Dana travels back in time to try to affect the outcome of a particular relationship. She knows the consequences of her actions will be crucial to her own survival and that being a slave will be difficult; she does not anticipate, however, that she must make difficult ethical decisions while existing in the past, or that her experiences in the early nineteenth century will affect her emotions regarding her life in the present. The subtle manipulation of both aspects is key to the effectiveness of the novel overall.
By drawing the reader into Dana’s struggles in her “then” and “now” times, Octavia E. Butler creates suspense. Although we are initially certain that she will survive, we come to realize that she may end the book as a totally different person—and, indeed, she is physically disfigured through the book's events. In turn, we must wonder if the steps she took and the outcome were inevitable. Was Dana simply fulfilling her destiny? Or, in contrast, did she shape the past and thereby create the conditions that allowed her to return to it? Butler skillfully maneuvers readers along diverse paths that seem to support both possibilities, creating a science fiction work that succeeds on historically and socially relevant levels as well.
The use of flashback is very important to this novel. In order to get the plot moving and set up the basic conflict, Butler starts with the action of Dana's first time travel.
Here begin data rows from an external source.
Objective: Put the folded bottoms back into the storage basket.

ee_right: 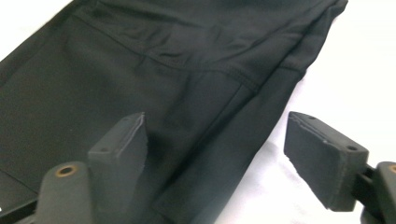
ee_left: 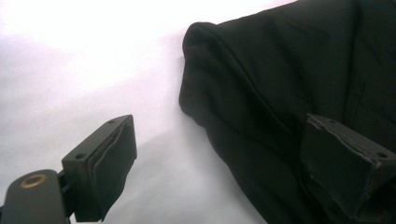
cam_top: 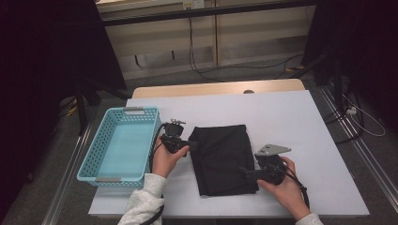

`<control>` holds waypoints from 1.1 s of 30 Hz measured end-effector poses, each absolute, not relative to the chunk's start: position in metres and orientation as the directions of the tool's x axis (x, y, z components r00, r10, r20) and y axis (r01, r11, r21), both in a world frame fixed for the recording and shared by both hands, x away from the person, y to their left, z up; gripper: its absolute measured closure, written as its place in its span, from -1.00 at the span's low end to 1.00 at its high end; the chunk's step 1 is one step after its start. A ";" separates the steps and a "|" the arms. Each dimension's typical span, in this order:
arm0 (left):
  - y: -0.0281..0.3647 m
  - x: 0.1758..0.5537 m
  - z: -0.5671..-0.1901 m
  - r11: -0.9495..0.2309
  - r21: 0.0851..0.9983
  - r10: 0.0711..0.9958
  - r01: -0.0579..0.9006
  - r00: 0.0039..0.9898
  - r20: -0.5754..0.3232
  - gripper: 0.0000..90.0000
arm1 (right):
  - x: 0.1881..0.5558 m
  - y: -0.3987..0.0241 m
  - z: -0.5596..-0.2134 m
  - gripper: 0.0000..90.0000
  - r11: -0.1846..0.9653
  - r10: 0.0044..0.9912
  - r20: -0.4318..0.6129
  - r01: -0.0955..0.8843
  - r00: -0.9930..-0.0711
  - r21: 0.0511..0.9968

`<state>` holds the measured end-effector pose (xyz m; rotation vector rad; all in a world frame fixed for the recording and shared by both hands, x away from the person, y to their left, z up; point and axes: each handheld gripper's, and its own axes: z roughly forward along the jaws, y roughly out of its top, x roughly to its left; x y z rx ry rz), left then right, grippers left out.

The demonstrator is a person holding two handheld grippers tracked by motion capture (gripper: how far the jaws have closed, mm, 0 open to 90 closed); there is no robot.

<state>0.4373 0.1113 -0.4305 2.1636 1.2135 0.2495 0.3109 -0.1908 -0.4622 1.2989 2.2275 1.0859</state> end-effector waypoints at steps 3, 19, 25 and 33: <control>0.111 0.437 -0.431 -0.359 0.617 0.825 0.701 0.547 -0.142 -0.75 | 0.311 -0.189 -0.468 -0.46 0.278 0.851 0.100 0.602 -0.516 0.748; 0.111 0.436 -0.430 -0.352 0.618 0.826 0.703 0.544 -0.148 -0.75 | 0.300 -0.182 -0.468 -0.16 0.218 0.898 0.100 0.631 -0.428 0.744; 0.109 0.436 -0.430 -0.364 0.617 0.820 0.698 0.554 -0.142 -0.75 | 0.299 -0.180 -0.466 0.04 0.207 0.901 0.113 0.642 -0.420 0.738; 0.110 0.436 -0.429 -0.361 0.620 0.822 0.696 0.552 -0.141 -0.76 | 0.297 -0.179 -0.466 0.38 0.193 0.892 0.139 0.642 -0.430 0.741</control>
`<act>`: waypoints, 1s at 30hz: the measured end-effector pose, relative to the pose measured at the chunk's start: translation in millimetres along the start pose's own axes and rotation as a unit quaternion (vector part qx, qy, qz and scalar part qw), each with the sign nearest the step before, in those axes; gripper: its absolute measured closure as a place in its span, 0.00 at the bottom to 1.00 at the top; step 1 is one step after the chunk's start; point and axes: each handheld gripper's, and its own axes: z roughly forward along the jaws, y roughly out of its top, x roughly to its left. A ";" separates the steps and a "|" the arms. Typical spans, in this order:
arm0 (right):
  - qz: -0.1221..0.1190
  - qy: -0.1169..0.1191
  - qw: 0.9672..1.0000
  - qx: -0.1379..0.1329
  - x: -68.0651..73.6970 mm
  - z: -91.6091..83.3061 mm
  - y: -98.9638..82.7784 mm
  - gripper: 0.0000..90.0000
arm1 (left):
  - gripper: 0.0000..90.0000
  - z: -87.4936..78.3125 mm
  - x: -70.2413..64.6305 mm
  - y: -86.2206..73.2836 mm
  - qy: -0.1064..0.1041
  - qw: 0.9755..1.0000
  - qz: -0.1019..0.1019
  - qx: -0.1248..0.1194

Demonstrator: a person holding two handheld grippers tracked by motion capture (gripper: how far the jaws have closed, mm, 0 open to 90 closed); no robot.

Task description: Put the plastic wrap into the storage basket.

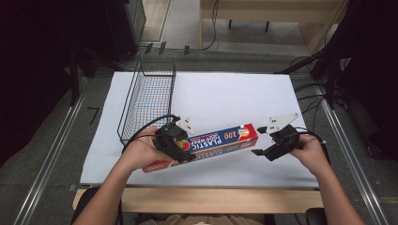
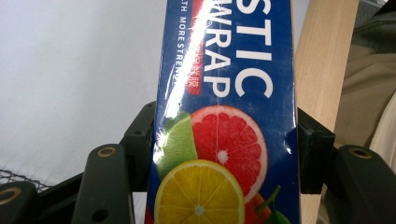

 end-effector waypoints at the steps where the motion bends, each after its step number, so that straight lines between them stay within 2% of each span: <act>1: 0.003 -0.003 1.000 -0.001 -0.9 1.5 -1.0 0.23 | 0.44 -1.2 0.3 0.0 0.002 1.000 -0.003 -0.001; 9: 0.033 -0.038 0.999 0.016 -5.0 15.2 -6.9 0.23 | 0.44 -13.7 6.9 -1.7 0.026 0.999 -0.033 -0.011; 11: 0.042 -0.041 0.998 0.017 -5.1 18.6 -8.1 0.23 | 0.44 -17.5 9.0 -2.2 0.031 0.999 -0.041 -0.014; 17: 0.051 -0.050 0.997 0.019 -3.0 25.5 -8.9 0.23 | 0.44 -30.1 15.3 -4.1 0.048 0.996 -0.070 -0.024; 22: 0.041 -0.048 0.997 0.032 0.0 33.1 -9.0 0.23 | 0.44 -39.7 21.8 -4.8 0.066 0.993 -0.097 -0.028; 25: 0.040 -0.045 0.998 0.035 1.4 36.1 -8.7 0.23 | 0.44 -44.2 22.9 -3.5 0.089 0.992 -0.085 -0.026; 27: 0.038 -0.041 0.998 0.035 2.3 38.2 -8.3 0.23 | 0.44 -47.5 26.4 -4.1 0.086 0.991 -0.099 -0.034; 30: 0.034 -0.043 0.998 0.035 4.8 40.5 -7.3 0.23 | 0.44 -51.0 32.0 -6.5 0.093 0.989 -0.112 -0.036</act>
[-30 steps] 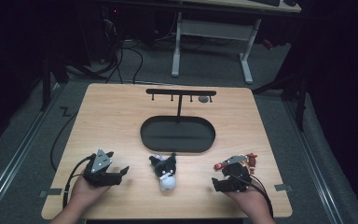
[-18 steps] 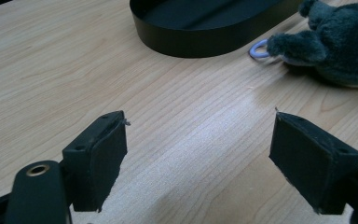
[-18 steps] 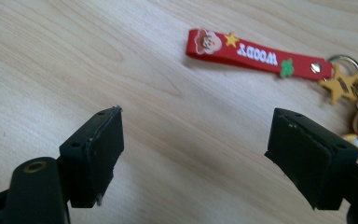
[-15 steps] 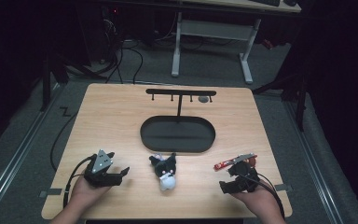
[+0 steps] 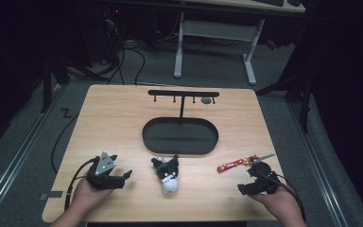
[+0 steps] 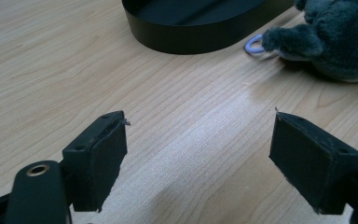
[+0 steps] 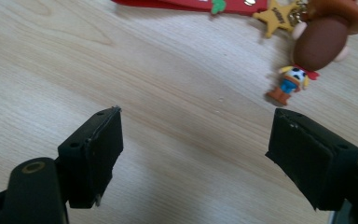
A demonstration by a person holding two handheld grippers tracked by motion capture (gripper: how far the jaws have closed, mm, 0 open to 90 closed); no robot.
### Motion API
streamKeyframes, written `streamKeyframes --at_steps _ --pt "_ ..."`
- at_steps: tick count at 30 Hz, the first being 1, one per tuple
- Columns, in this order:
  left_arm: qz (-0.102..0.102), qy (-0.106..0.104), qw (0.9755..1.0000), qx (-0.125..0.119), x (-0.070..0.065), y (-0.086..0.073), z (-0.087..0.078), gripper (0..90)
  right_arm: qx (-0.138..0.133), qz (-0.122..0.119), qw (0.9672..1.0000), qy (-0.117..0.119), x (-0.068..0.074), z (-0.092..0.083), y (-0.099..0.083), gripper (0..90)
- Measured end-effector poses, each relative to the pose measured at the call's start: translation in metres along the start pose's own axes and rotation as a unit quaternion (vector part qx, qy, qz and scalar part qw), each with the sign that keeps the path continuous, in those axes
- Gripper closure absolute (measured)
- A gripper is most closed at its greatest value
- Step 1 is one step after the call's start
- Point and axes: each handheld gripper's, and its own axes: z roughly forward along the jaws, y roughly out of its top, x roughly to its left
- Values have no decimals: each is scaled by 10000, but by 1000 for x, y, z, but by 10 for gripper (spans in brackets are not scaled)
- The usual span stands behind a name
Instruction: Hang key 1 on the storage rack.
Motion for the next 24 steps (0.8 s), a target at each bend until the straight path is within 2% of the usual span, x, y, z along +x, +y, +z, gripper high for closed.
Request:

However, in order for readers to understand the actions of the characters, she has to provide more information. Therefore, she uses flashback to show the development of Dana and Kevin's relationship. Readers are already interested and invested in the characters - now they are able to enjoy learning more about them.
The flashback and the time traveling also contributes to the themes of the novel. Humans tend to think in a linear manner: one thing happens, then another, etc. Therefore, we assume that if an event occurs, it is the result of what happened just before. However, this often isn't the case. For example, at the beginning, Dana saves a boy drowning in the river. The father threatens her with a gun. In a linear timeline, we would have to assume that he is threatening her because she saved his son. However, his violence comes from history of prejudice. Therefore, life doesn't just happen in a line; events, suspicions, behaviors, etc., all overlap and influence each other.